A digital image of a robot.
A Kspace robot

Kspace is a three-stage experience and up to 12 visitors can take part in each stage. Visitors start their adventure in the Design Station where they use touchscreens to create a time-travelling robot. They then enter a Time Pod where they are blasted back to a mystery location, such as the Victorian goldfields of 1854 or Sydney in the 1930s when the Harbour Bridge was being built.

Visitors then use their robots to explore the location and collect points before teaming up with others as one big robot to complete a mission unique to that time and place.

At the end of the adventure, visitors move to the Cool-down area to reflect on the experience, learn more about the location visited and send home a postcard.

Kspace is a team game, ideally played in teams of four people (three teams per stage).
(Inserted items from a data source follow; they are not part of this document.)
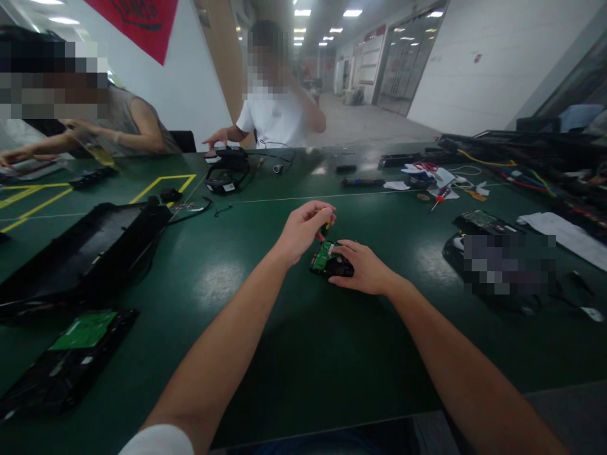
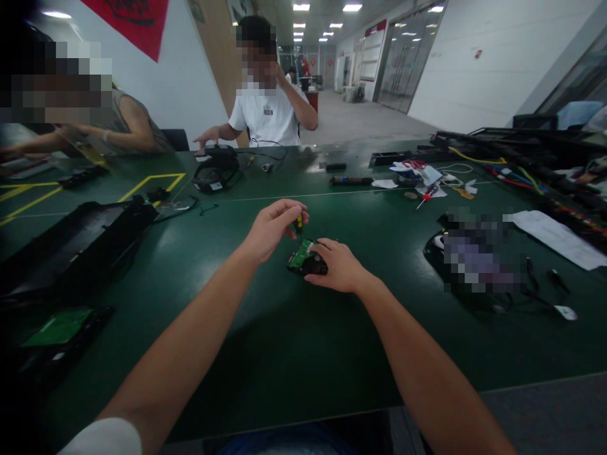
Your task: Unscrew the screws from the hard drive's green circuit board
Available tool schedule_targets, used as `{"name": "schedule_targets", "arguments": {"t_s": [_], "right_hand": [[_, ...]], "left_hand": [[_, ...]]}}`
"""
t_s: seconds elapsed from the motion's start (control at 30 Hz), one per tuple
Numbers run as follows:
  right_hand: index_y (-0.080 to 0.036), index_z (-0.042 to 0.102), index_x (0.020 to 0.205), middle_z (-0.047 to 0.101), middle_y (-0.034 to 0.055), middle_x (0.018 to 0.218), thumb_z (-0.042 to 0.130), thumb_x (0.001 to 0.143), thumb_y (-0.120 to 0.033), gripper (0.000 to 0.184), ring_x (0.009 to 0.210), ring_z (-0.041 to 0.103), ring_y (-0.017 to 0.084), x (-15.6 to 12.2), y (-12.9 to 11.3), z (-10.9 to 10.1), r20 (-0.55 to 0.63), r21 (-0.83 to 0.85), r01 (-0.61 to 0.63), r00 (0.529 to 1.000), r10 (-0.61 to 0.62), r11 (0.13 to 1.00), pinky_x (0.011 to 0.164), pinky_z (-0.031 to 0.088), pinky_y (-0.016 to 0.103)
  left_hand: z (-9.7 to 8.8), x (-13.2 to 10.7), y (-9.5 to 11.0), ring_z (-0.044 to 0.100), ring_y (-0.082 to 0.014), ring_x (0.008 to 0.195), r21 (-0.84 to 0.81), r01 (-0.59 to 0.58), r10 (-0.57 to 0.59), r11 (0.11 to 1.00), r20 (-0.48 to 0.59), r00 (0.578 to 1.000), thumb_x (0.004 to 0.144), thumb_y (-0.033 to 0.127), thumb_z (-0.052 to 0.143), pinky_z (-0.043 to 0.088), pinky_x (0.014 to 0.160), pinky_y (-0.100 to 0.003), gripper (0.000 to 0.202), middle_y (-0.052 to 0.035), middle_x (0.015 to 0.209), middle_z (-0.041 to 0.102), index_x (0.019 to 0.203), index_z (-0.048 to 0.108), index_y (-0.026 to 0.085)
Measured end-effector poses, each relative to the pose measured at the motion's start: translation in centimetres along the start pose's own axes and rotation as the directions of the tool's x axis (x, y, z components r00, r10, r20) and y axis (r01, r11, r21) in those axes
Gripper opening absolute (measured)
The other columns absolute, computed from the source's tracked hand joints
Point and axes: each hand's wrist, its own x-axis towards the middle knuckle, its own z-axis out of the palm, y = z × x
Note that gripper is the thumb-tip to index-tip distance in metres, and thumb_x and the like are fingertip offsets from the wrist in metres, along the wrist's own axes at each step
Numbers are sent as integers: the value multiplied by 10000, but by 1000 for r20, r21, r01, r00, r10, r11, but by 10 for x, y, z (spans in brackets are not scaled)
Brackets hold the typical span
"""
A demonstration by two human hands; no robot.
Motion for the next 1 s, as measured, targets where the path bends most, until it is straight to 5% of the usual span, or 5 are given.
{"name": "schedule_targets", "arguments": {"t_s": [0.13, 0.37, 0.5, 0.73, 1.0], "right_hand": [[-237, 592, 1433, 534, 179, 1559, 775, 842, -670, 755, 1436, 519, 414, 0, -1, 0, -5, 2, -14, 1000, 14, 1000, 1178, 417, 624], [-200, 588, 1435, 539, 206, 1551, 781, 847, -643, 761, 1423, 534, 413, 0, -1, -1, -3, -13, 11, 1000, -11, 1000, 1165, 436, 601], [-198, 596, 1421, 552, 210, 1535, 784, 843, -639, 751, 1411, 544, 419, 0, -1, 0, -11, -11, 11, 1000, -12, 1000, 1155, 440, 603], [-193, 592, 1427, 543, 200, 1546, 766, 859, -648, 748, 1422, 532, 410, 1, -1, -2, 8, -18, 11, 1000, -11, 1000, 1163, 437, 600], [-218, 597, 1426, 547, 187, 1543, 768, 854, -656, 741, 1410, 540, 411, 1, -1, -1, 1, -10, 8, 1000, -8, 1000, 1159, 435, 612]], "left_hand": [[0, 1, -1, 629, -148, 823, 67, -43, 47, 997, -59, 997, 891, 423, 748, 512, 657, -242, 225, -40, 903, 701, 951, 747, 206], [-4, 0, 5, 656, -189, 880, -20, 31, -32, 999, -33, 999, 909, 361, 644, 421, 485, -214, 249, -80, 1012, 722, 1053, 779, 210], [-3, 1, 2, 666, -198, 944, -170, 46, -46, 984, 6, 999, 927, 357, 633, 528, 587, -238, 230, -78, 1005, 715, 1061, 735, 200], [2, 0, 0, 616, -145, 815, -43, -2, -2, 999, -104, 995, 855, 403, 792, 542, 642, -236, 239, -36, 888, 667, 937, 716, 192], [-4, 0, 4, 677, -205, 941, -155, 62, -62, 986, 5, 998, 912, 357, 668, 516, 564, -230, 226, -78, 982, 712, 1052, 737, 193]]}}
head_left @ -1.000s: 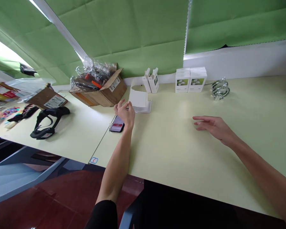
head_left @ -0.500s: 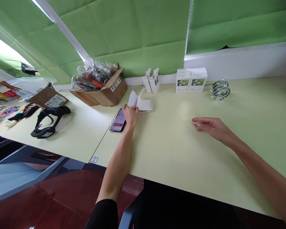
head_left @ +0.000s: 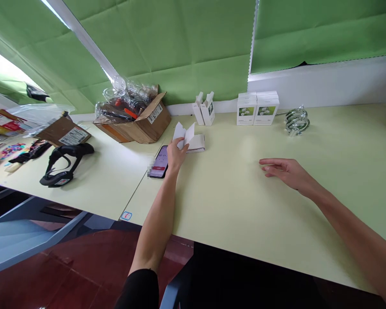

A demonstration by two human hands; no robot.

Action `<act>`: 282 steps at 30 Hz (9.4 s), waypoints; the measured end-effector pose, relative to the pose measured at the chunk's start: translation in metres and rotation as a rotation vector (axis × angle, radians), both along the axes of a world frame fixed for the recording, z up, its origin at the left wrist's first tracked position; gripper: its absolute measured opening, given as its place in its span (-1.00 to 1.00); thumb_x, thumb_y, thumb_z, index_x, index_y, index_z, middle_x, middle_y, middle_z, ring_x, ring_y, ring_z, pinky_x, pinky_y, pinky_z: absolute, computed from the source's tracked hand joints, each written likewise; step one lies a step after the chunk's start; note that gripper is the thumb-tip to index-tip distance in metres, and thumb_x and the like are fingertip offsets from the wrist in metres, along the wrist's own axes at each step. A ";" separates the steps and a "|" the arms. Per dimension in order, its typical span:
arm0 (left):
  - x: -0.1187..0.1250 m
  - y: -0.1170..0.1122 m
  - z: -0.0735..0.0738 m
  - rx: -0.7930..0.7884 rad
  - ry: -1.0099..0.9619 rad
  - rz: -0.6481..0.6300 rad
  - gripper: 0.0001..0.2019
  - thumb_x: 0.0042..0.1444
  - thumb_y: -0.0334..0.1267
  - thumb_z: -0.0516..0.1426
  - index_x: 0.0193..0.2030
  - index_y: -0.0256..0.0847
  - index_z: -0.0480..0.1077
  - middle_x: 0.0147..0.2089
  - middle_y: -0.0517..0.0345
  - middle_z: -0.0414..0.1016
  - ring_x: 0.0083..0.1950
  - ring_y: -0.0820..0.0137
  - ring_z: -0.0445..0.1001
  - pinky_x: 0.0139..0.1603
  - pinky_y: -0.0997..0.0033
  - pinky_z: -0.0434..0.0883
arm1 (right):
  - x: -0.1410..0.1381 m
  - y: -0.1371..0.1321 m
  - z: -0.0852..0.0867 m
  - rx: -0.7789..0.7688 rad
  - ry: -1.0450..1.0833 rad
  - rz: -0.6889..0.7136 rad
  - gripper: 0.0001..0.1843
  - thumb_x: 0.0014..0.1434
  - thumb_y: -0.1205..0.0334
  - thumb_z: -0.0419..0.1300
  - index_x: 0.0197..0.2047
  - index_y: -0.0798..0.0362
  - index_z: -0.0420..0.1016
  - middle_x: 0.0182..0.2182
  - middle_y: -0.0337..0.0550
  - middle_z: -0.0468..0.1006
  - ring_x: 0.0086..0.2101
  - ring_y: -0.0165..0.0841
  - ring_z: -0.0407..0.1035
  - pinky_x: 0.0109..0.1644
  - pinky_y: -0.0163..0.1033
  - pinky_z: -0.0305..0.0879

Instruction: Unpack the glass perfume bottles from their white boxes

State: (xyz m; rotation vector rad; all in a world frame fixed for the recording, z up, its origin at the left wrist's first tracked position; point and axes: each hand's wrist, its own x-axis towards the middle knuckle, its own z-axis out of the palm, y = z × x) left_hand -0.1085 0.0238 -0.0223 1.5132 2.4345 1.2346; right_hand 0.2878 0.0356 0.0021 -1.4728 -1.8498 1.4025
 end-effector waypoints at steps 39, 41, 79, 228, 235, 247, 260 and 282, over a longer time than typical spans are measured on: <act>0.007 0.000 0.000 0.179 0.121 0.060 -0.65 0.33 -0.08 0.02 0.06 -0.23 0.45 0.09 -0.09 0.55 0.02 0.19 0.55 0.10 0.23 0.41 | -0.001 0.002 0.003 -0.019 -0.046 -0.022 -0.65 0.30 0.09 0.16 0.09 -0.06 0.57 -0.01 -0.07 0.62 -0.10 -0.18 0.56 -0.16 -0.20 0.38; 0.005 -0.001 -0.002 0.187 0.101 0.091 -0.62 0.33 -0.16 0.01 0.22 -0.20 0.33 0.15 -0.07 0.53 -0.09 0.25 0.59 0.05 0.24 0.44 | 0.000 0.003 0.002 -0.022 -0.051 -0.026 -0.66 0.30 0.09 0.17 0.09 -0.07 0.57 -0.02 -0.08 0.63 -0.10 -0.19 0.56 -0.18 -0.22 0.38; 0.006 -0.001 0.001 0.084 0.132 0.008 -0.67 0.26 -0.18 0.09 0.10 -0.23 0.44 0.27 -0.14 0.42 0.34 0.15 0.35 0.39 0.13 0.22 | 0.002 0.002 -0.003 0.002 -0.035 -0.004 -0.62 0.27 0.06 0.16 0.09 -0.04 0.58 -0.01 -0.06 0.62 -0.08 -0.14 0.55 -0.12 -0.16 0.42; 0.145 -0.042 -0.003 0.052 0.093 -0.889 -0.66 0.21 -0.21 0.15 0.12 -0.16 0.36 -0.15 0.06 0.63 -0.17 0.29 0.63 -0.16 0.32 0.55 | -0.025 -0.040 0.023 0.912 -0.135 0.224 -0.83 0.37 0.17 0.09 -0.06 -0.03 0.48 -0.40 -0.24 0.62 -0.52 -0.40 0.42 -0.45 -0.29 0.28; 0.144 -0.043 -0.002 0.118 0.247 -0.914 -0.73 0.22 -0.15 0.14 0.01 -0.20 0.40 -0.24 0.03 0.60 -0.25 0.25 0.61 -0.30 0.33 0.51 | -0.027 -0.039 0.026 1.124 -0.192 0.089 -0.70 0.38 0.24 0.05 0.08 -0.03 0.52 -0.29 -0.14 0.64 -0.39 -0.34 0.46 -0.40 -0.25 0.31; 0.145 -0.046 -0.007 0.208 0.367 -0.927 -0.58 0.29 -0.19 0.11 0.24 -0.13 0.14 0.12 -0.06 0.53 -0.02 0.26 0.64 -0.25 0.36 0.56 | -0.026 -0.040 0.026 1.056 -0.138 0.001 -0.78 0.37 0.24 0.05 -0.21 0.00 0.53 -0.18 -0.07 0.56 -0.35 -0.34 0.49 -0.43 -0.25 0.39; 0.146 -0.049 0.004 0.307 0.620 -0.924 -0.62 0.32 -0.28 0.07 0.25 -0.09 0.18 0.19 -0.12 0.46 -0.01 0.27 0.62 -0.35 0.44 0.56 | -0.029 -0.044 0.026 0.975 -0.203 -0.062 -0.90 0.29 0.18 0.15 -0.26 -0.01 0.39 -0.28 -0.18 0.62 -0.44 -0.35 0.52 -0.41 -0.27 0.35; 0.146 -0.049 -0.001 0.302 0.361 -0.941 -0.64 0.29 -0.27 0.13 0.18 -0.12 0.17 0.14 -0.05 0.54 -0.03 0.29 0.64 -0.33 0.39 0.56 | -0.023 -0.043 0.033 1.291 -0.253 -0.003 -0.81 0.28 0.40 0.12 -0.34 0.05 0.50 -0.09 -0.06 0.67 -0.13 -0.25 0.57 -0.25 -0.27 0.43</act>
However, you can play with fewer than that or even go solo.


Kspace took about three years to develop from scoping to commissioning. It was produced by a team of museum, multimedia, design and construction professionals. See the production credits.

Kspace history

The original Kspace was a very popular attraction for our young visitors. It opened with the Museum in March 2001 and closed in June 2014 to make way for a brand new experience relevant to a new generation of Museum visitors.

The updated Kspace opened in October 2015.



Kspace won the MAGNA Interpretation, Learning and Audience Engagement Award at the Museums Australasia conference in Auckland in 2016. The MAGNAs recognise excellent work nationally in exhibition, public programs and sustainability projects.

It also won a silver MUSE Award in the Multimedia Installations category at the 2016 American Alliance of Museums Annual Meeting in Washington, DC. The MUSE awards recognise outstanding achievement in media and technology programs by galleries, libraries, archives and museums around the world.